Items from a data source

◆ ◆ ◆ ◆

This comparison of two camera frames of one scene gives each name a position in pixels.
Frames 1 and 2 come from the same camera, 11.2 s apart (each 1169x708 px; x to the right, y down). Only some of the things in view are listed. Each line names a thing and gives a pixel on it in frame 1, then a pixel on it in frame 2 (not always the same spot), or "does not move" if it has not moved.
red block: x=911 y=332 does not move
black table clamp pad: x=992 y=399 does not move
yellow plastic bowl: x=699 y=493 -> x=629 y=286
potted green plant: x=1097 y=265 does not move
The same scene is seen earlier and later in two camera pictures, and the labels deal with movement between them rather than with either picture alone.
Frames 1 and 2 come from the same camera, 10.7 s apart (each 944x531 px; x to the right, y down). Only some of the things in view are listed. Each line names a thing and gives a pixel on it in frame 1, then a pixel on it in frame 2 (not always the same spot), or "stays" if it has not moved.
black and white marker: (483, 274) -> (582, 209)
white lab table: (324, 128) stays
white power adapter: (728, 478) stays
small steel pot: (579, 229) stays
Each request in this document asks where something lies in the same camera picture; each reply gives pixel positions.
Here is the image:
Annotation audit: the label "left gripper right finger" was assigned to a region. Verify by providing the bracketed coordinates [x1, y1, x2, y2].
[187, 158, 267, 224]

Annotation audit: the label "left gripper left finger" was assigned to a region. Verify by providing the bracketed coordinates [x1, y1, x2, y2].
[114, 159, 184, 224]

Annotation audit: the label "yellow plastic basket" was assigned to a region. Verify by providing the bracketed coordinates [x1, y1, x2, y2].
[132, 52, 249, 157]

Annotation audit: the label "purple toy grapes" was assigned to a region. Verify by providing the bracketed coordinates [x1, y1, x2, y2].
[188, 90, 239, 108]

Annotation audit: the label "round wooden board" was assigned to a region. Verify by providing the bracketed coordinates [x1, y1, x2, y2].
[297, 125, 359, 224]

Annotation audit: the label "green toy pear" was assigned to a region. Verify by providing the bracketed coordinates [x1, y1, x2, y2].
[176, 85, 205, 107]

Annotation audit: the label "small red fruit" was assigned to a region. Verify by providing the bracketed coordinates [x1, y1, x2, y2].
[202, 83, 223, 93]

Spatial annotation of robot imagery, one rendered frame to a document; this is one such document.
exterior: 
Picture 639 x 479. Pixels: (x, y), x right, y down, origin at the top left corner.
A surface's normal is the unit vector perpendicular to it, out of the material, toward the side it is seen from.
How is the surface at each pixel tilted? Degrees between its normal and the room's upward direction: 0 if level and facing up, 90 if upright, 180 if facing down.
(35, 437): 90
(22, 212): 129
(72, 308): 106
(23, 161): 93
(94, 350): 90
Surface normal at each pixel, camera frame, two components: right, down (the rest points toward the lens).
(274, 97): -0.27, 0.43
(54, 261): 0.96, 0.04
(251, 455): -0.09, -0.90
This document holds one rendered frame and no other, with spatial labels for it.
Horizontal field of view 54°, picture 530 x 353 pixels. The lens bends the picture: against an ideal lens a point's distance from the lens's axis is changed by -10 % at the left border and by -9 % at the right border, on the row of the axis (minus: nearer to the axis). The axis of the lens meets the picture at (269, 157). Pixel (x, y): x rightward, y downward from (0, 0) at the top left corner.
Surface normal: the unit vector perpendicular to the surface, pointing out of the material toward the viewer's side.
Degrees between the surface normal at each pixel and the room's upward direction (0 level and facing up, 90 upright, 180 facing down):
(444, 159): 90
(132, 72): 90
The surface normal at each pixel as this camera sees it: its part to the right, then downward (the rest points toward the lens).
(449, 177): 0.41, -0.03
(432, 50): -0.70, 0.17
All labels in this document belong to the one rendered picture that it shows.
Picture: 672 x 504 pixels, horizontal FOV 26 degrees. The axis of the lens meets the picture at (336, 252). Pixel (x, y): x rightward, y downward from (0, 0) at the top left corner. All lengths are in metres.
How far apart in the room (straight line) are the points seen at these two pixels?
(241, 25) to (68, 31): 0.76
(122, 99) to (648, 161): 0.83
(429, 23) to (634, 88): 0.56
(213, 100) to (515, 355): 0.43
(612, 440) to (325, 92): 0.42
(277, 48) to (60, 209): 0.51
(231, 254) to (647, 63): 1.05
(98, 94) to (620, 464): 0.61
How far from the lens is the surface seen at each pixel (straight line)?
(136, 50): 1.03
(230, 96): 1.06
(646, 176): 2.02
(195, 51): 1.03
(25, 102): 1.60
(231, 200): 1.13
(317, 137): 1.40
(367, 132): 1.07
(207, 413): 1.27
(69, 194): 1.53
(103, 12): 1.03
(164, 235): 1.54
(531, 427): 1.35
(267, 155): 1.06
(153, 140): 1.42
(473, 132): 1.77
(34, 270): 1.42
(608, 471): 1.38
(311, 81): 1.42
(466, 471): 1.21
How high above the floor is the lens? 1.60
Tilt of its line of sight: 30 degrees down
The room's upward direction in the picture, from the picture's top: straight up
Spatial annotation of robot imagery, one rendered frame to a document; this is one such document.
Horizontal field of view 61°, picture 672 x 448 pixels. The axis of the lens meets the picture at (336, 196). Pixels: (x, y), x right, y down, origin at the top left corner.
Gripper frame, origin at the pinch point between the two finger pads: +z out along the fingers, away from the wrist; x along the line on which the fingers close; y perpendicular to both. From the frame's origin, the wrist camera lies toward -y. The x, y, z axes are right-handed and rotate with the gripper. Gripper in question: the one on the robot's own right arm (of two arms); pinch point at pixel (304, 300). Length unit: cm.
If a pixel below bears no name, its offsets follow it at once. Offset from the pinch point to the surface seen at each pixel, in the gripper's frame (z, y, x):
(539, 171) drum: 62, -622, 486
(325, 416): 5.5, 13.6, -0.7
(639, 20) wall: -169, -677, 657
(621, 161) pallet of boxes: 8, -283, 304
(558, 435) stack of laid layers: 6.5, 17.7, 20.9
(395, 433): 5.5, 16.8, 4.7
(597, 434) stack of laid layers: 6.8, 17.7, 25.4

◆ ◆ ◆ ◆

§ **Prompt**:
Extract all lines from the data in which "black" is found.

§ **Answer box**:
black table clamp pad: x=992 y=399 does not move
black and white marker: (483, 274) -> (582, 209)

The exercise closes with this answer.